AgriYieldz is generated on an 11km2 climate grid, for each soil in the grid. A simulation is performed for each combination of soil and climate. Wheat yields are calculated using soil types from the ASRIS national soil grid of Australia. Historical climate data is provided by the Bureau of Meteorology. Yields from six different cultivars are simulated. Cultivars represent the variations in phenology and cultivar options include Bolac, Braewood, H45, Illabo, Ouyen, Scepter and Sunstate. The simulation assumes wheat was grown every year, for the last 30 years. With the APSIM crop model, management was set so that the crop was grown with unlimited nitrogen and was free from weeds and disease. Two yields are provided, one where frost and heat damage are calculated, and another where these were excluded from the estimate of yield potential.
How can I use this data?
For a given field, the data generated, allows people to:
- Estimate the long term average wheat yield potential.
- Estimate the degree of frost or heat damage for a field.
- Understand the variability in wheat yield potential, and the range of yield potentials for the last 30 years.
- Gauge the short term trajectory in wheat yield potential for the last 30 years, (e.g. is my paddocks yield potential trending down or up?)
- Compare the theoretical yield potential of multiple paddocks, when information is extracted for multiple grid locations. The variability in production between paddocks or regions can also be evaluated.
The data is provided as a vector, with an estimated yield for each of the last 30 years. The dataset is a set of point locations, with dimensions {lat, lon, year}.
Each simulation has the following variables, outlined in table 1.
Table 1. Variables in the AgriYieldz data product.

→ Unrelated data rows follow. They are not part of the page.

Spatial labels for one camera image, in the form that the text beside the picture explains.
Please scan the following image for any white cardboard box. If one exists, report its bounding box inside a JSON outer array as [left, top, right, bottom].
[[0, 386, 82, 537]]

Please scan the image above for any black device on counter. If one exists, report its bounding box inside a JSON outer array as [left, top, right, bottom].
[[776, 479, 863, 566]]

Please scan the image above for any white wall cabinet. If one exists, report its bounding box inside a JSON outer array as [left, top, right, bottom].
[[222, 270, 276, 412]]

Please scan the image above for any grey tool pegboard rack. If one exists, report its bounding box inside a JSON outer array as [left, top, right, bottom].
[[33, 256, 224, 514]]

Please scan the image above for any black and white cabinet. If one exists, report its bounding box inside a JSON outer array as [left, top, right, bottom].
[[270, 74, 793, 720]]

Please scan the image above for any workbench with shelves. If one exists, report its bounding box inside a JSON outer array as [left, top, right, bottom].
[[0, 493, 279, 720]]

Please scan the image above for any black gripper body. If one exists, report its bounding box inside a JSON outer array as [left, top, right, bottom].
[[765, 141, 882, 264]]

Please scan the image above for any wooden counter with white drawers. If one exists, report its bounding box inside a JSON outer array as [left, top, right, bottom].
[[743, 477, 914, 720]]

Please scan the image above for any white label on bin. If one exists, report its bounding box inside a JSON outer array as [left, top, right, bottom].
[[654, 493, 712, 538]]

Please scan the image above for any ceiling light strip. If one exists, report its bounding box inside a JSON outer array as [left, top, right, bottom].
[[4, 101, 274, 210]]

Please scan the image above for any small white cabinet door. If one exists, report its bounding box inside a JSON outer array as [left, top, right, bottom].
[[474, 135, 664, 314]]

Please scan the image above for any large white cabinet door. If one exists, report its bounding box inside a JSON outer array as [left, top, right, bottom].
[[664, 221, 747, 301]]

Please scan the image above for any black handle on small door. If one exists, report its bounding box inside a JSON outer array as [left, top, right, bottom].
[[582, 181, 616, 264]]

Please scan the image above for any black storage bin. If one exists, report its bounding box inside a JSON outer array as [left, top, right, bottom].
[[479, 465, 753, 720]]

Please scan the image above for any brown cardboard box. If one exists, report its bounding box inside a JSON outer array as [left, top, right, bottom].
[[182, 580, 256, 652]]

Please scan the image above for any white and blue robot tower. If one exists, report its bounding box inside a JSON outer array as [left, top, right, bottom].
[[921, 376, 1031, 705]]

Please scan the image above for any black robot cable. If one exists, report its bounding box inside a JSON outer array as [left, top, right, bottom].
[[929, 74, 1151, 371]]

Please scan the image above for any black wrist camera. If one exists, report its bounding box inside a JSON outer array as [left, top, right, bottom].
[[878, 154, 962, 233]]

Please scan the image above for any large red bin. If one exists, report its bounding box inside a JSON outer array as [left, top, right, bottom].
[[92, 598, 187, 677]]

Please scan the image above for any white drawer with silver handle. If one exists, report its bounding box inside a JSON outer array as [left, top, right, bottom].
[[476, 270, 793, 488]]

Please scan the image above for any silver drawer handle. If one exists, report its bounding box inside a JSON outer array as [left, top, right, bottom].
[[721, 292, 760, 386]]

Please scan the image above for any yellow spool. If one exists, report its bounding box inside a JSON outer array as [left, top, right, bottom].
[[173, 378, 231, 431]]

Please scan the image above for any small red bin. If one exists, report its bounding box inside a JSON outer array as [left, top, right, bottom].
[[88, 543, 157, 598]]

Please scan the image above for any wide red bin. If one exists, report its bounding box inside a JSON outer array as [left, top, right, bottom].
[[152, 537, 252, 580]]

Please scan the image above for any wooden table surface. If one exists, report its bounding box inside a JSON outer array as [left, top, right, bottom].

| Year | Number of Frost Events |
APSoil (The APSIM soil) | Number of Heat Events |
Area | Fallow Rain |
Plant Available Water Capacity | In Crop Rainfall |
Soil Type | Sowing Plant Available Water |
Cultivar | Harvest Plant Available Water |
| Sowing Date and Day | Transpiration |
| Harvest Date | Wet Yield (t/ha) |
| Cumulative Frost (Damage) | Yield (t/ha) |
| Cumulative Heat (Damage) | Frost Heat Yield (t/ha, with frost and heat damage included) |
Emerge Days After Sowing | Biomass (t/ha) |
| Flowering Days After Sowing | Grain Number |
| Maturity Days After Sowing | Grain Protein |
Harvest Days After Sowing | Grain Size |
Crop Survived (yes/no) | |
Scientific literature
Holzworth, Dean, N. I. Huth, J. Fainges, H. Brown, E. Zurcher, R. Cichota, S. Verrall, N. I. Herrmann, B. Zheng, and V. Snow. ‘APSIM Next Generation: Overcoming Challenges in Modernising a Farming Systems Model’. Environmental Modelling & Software 103 (1 May 2018): 43–51. https://doi.org/10.1016/j.envsoft.2018.02.002.
Searle, R, Hochman, Z, Horan H, Steinberg D (2021) A Method for Assessing the Spatial Drought Risk of Winter Cereal Cropping in Australia Using Digital Soil Mapping and Deterministic Crop Modelling. In Review.